See the full subscribe.rs example for iterating renditions and selecting a track.

Reading Frames

Subscribe to a media track and read frames using OrderedConsumer:

rust
let track_consumer = broadcast.subscribe_track(&track);
let mut ordered = hang::container::OrderedConsumer::new(
    track_consumer,
    Duration::from_millis(500), // max latency before skipping groups
);

while let Some(frame) = ordered.read().await? {
    // frame.timestamp, frame.keyframe, frame.payload
}

OrderedConsumer handles group ordering and latency management automatically. Groups that fall too far behind are skipped to maintain real-time playback.

Platform Decoders

The frame payload contains the raw codec bitstream. You need a platform decoder to turn it into pixels or audio samples.

Video

  • macOS/iOS — VideoToolbox (VTDecompressionSession). Feed H.264 NALs wrapped in CMSampleBuffer.
  • AndroidMediaCodec via NDK. Feed NAL units directly.
  • Linux — VA-API via libva, or GStreamer for a higher-level API.
  • Cross-platform — FFmpeg via the ffmpeg-next crate works everywhere.

Audio

For AAC-LC audio, symphonia decodes to PCM samples and cpal handles platform audio output. For Opus, symphonia also supports decoding, or use the opus crate directly.

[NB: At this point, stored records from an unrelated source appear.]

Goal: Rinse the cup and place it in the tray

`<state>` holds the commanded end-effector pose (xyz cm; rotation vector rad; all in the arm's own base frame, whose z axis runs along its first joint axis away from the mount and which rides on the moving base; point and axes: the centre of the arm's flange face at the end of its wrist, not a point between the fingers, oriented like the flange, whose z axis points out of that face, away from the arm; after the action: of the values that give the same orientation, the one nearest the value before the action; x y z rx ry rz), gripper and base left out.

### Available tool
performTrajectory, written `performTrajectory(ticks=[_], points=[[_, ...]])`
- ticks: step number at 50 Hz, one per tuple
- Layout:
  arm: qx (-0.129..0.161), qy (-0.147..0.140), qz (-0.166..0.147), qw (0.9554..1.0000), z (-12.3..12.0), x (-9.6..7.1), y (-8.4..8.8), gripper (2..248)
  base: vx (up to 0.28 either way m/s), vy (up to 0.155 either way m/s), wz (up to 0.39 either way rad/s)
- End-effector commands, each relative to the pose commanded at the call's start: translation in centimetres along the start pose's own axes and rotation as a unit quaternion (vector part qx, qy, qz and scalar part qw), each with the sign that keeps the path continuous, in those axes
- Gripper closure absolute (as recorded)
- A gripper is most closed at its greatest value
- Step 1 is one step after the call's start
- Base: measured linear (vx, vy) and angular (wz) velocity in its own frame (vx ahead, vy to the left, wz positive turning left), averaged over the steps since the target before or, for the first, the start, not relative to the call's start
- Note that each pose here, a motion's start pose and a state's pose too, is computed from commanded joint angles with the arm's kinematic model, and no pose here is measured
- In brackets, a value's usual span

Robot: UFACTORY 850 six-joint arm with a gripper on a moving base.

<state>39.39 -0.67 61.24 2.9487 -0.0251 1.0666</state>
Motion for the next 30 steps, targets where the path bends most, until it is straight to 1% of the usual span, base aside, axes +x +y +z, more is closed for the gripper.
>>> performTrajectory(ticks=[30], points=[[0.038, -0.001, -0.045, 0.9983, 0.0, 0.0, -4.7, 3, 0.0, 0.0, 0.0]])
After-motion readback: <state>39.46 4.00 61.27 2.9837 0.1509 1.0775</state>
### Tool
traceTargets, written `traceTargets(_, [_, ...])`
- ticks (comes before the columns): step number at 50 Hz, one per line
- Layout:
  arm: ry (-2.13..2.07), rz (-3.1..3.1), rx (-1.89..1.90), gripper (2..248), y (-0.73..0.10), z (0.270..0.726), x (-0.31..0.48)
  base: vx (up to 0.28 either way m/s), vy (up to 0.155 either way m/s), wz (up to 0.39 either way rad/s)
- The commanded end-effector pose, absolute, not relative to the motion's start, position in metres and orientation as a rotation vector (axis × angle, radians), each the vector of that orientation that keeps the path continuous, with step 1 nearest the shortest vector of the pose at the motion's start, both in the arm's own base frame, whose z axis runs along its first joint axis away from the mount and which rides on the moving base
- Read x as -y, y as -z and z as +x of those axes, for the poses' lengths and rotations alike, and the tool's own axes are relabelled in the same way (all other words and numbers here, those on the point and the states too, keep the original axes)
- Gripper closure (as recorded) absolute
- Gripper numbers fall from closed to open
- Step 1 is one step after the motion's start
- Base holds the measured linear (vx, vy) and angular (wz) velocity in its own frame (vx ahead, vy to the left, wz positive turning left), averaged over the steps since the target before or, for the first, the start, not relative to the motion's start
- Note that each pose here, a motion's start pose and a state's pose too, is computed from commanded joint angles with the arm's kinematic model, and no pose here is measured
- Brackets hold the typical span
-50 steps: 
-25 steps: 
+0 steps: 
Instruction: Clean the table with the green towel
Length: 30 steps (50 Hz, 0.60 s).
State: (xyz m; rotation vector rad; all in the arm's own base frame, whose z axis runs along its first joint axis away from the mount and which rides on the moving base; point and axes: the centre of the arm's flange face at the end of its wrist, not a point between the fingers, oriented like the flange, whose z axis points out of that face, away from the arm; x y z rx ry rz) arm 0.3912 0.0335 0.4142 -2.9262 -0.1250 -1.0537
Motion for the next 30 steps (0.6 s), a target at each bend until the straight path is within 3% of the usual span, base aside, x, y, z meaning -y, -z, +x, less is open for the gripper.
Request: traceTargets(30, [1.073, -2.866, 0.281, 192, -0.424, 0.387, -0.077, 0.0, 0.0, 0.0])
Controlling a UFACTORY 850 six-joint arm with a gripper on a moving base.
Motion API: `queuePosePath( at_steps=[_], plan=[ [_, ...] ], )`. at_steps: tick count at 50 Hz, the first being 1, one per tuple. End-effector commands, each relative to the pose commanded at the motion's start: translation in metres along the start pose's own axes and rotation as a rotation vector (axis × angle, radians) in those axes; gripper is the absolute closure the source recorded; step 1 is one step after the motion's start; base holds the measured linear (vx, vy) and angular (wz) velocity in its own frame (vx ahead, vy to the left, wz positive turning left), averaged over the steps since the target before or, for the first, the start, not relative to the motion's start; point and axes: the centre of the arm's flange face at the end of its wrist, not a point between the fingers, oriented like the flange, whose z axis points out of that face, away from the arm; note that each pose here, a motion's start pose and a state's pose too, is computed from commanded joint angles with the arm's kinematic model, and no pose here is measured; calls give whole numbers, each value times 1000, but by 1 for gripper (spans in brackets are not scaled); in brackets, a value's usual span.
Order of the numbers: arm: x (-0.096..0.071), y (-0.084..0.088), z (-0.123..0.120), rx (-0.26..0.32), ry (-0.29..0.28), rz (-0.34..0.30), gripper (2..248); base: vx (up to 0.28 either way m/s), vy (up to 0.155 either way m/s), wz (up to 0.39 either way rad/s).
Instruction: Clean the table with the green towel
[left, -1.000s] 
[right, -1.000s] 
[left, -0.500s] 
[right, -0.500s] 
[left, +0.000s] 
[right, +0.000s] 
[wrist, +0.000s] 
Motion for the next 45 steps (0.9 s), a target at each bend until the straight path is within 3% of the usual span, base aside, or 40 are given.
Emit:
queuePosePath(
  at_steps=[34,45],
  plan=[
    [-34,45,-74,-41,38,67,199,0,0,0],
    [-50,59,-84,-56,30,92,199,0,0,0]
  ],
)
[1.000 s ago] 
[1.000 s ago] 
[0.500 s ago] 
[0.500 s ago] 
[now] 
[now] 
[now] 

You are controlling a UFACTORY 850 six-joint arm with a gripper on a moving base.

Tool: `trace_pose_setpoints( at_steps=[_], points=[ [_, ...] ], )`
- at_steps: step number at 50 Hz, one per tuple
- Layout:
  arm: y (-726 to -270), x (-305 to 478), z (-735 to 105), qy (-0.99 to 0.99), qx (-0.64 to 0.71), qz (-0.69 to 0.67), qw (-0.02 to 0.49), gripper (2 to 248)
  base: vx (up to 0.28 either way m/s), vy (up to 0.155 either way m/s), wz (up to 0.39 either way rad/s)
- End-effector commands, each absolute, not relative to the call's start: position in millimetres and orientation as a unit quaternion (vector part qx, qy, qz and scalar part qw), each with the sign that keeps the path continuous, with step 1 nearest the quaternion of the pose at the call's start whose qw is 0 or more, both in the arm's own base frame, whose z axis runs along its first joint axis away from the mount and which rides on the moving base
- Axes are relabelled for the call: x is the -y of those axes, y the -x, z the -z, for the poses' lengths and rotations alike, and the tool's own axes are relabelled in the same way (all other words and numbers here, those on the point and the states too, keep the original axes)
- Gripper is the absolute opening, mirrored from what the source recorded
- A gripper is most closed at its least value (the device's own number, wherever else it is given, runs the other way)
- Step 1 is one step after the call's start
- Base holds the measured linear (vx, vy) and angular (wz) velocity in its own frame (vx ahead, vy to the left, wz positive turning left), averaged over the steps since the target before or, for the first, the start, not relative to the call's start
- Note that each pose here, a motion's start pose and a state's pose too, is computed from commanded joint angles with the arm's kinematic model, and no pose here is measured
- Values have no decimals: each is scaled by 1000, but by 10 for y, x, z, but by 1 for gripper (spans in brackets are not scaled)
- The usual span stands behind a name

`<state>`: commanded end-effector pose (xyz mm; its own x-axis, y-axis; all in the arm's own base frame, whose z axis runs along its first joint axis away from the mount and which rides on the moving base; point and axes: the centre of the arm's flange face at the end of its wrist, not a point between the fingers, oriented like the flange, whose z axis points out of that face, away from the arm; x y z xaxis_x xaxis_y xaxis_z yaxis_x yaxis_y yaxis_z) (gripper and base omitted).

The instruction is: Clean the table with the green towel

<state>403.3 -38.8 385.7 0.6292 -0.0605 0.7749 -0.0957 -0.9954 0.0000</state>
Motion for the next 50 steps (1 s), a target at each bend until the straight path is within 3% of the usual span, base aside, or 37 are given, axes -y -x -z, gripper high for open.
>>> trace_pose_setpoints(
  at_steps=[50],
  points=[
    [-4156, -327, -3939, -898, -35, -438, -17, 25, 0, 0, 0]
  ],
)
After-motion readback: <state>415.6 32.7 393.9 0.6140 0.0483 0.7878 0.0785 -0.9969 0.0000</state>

Use a ring buffer between the decoder and audio output to absorb network jitter.

Common Pitfalls

description Field in the Catalog

Both VideoConfig and AudioConfig have a description field that provides out-of-band codec initialization data. If present, it contains codec-specific configuration as a hex-encoded byte string.

Video examples:

  • H.264 — SPS/PPS in AVCC format. NAL units in the payload are length-prefixed.
  • H.265 — VPS/SPS/PPS in HVCC format.

Audio examples:

  • AACAudioSpecificConfig bytes.
  • Opus — Typically None; configuration is in-band.

When description is None, codec parameters are delivered in-band (e.g. Annex B start codes 00 00 00 01 or 00 00 01 for H.264/H.265). Your decoder must handle whichever format the publisher uses. See the hang format docs for details.

Container Format

Check the container field for each rendition:

  • legacy — Each frame is a varint timestamp (microseconds) followed by the codec payload. This is the common case.
  • cmaf — Each frame is a moof + mdat pair (fragmented MP4). Used for HLS compatibility.

OrderedConsumer decodes legacy timestamps for you automatically.